More information on the artists and how to vote can be found on Shure's website.

Jason Weiss compiles New Improvised Music From Buenos Aires

This selection of largely unheard music from Argentina was inspired by an article featured in The Wire in 2017

Compiled by The Wire contributor Jason Weiss, New Improvised Music From Buenos Aires includes unreleased or hard to find tracks by Ramiro Molina Duo, Agustí Fernández, Pablo Ledesma, Mono Hurtado and Norris Trio, among other artists discussed in Jason’s 2017 Wire feature about the free music scene in Argentina.

“As in European and American cities, the music survives on a DIY homemade spirit to subvert conventions and construct a kind of presence. But the struggle is waged against greater odds," says Jason, explaining that recent years have seen a government crackdown on the city’s smaller cultural spaces through the enforcement of the kinds of regulations previously imposed on larger venues. “Many places couldn’t afford to stay open, while others became more clandestine.”
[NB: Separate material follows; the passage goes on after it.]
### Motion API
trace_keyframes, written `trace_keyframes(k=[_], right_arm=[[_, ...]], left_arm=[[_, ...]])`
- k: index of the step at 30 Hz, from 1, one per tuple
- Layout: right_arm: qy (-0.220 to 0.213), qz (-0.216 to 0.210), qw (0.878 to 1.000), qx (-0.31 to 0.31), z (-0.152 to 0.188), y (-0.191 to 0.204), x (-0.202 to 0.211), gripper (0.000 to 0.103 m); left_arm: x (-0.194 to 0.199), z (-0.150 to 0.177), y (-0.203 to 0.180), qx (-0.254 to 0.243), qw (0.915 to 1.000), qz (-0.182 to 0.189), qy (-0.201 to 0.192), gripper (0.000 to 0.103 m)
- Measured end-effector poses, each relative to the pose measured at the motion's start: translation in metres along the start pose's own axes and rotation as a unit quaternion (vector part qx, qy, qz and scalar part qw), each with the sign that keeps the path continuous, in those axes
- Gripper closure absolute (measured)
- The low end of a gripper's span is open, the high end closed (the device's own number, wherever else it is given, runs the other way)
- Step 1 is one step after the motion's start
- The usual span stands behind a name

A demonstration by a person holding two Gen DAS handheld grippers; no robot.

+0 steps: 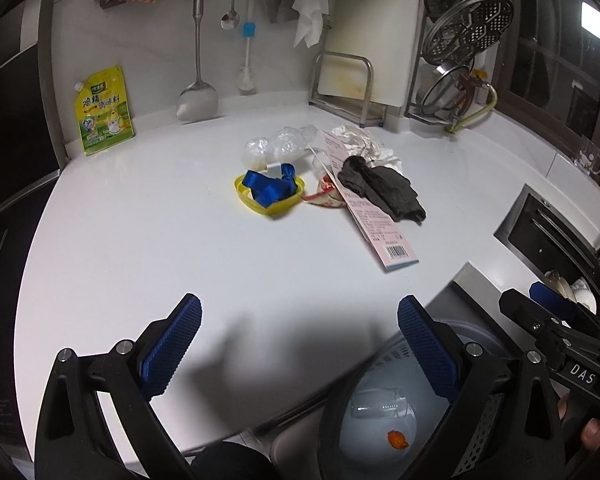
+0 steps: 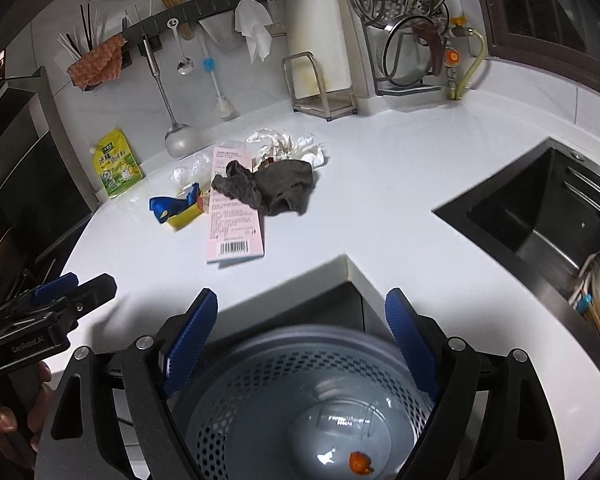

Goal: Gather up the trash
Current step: 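Move both tools back from the bin toward the countertop trash, then close the right tool on the dark grey cloth and lift it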

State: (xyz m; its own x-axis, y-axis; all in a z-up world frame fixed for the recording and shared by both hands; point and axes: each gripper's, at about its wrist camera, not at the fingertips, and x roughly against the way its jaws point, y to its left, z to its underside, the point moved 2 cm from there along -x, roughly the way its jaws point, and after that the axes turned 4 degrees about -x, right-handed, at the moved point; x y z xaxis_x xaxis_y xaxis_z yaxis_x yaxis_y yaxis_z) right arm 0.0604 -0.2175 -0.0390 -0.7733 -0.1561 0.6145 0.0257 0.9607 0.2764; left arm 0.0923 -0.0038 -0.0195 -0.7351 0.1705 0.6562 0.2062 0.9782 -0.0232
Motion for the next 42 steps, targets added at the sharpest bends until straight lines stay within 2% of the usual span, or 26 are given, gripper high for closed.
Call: trace_keyframes(k=[7, 19, 25, 33, 35, 38, 42], right_arm=[[0.004, -0.004, 1.000, 0.013, -0.016, 0.001, -0.014, 0.021], [0.003, -0.013, 1.000, 0.016, -0.039, -0.007, -0.035, 0.021], [0.018, -0.014, 1.000, 0.019, -0.050, -0.010, -0.059, 0.021], [0.022, -0.022, 0.998, 0.050, -0.074, 0.006, -0.085, 0.021], [0.035, -0.029, 0.998, 0.053, -0.081, 0.009, -0.099, 0.021], [0.037, -0.016, 0.997, 0.066, -0.092, 0.013, -0.115, 0.021], [0.044, -0.022, 0.997, 0.067, -0.104, 0.014, -0.129, 0.021]], left_arm=[[-0.011, -0.014, 0.005, 0.013, 0.9999, -0.002, -0.006, 0.006], [-0.025, -0.020, 0.007, 0.019, 0.9997, -0.016, -0.007, 0.006], [-0.033, -0.031, 0.021, 0.030, 0.9990, -0.030, -0.013, 0.006], [-0.054, -0.047, 0.030, 0.030, 0.9980, -0.053, -0.017, 0.006], [-0.061, -0.050, 0.032, 0.028, 0.9978, -0.058, -0.016, 0.006], [-0.068, -0.056, 0.035, 0.031, 0.9976, -0.059, -0.015, 0.006], [-0.075, -0.061, 0.037, 0.032, 0.9974, -0.063, -0.016, 0.006]])
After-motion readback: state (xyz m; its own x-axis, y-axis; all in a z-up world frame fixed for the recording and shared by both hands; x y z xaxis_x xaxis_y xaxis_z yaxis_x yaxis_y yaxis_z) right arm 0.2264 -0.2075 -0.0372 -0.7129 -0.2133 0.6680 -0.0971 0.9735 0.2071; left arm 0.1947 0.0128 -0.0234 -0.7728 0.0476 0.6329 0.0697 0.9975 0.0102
ESP-Disk’, the label releasing the album, has its own history with the country, having issued Gato Barbieri's first international LP, In Search Of The Mystery, and Steve Lacy’s The Forest And The Zoo (both 1967), which was recorded at the Instituto Di Tella, Centro de Experimentation Audio-Visual in Buenos Aires.

New Improvised Music From Buenos Aires is released on 25 October and comes with a 16 page booklet including biographical notes and a Jason Weiss essay adapted from his feature in The Wire 399 (May 2017).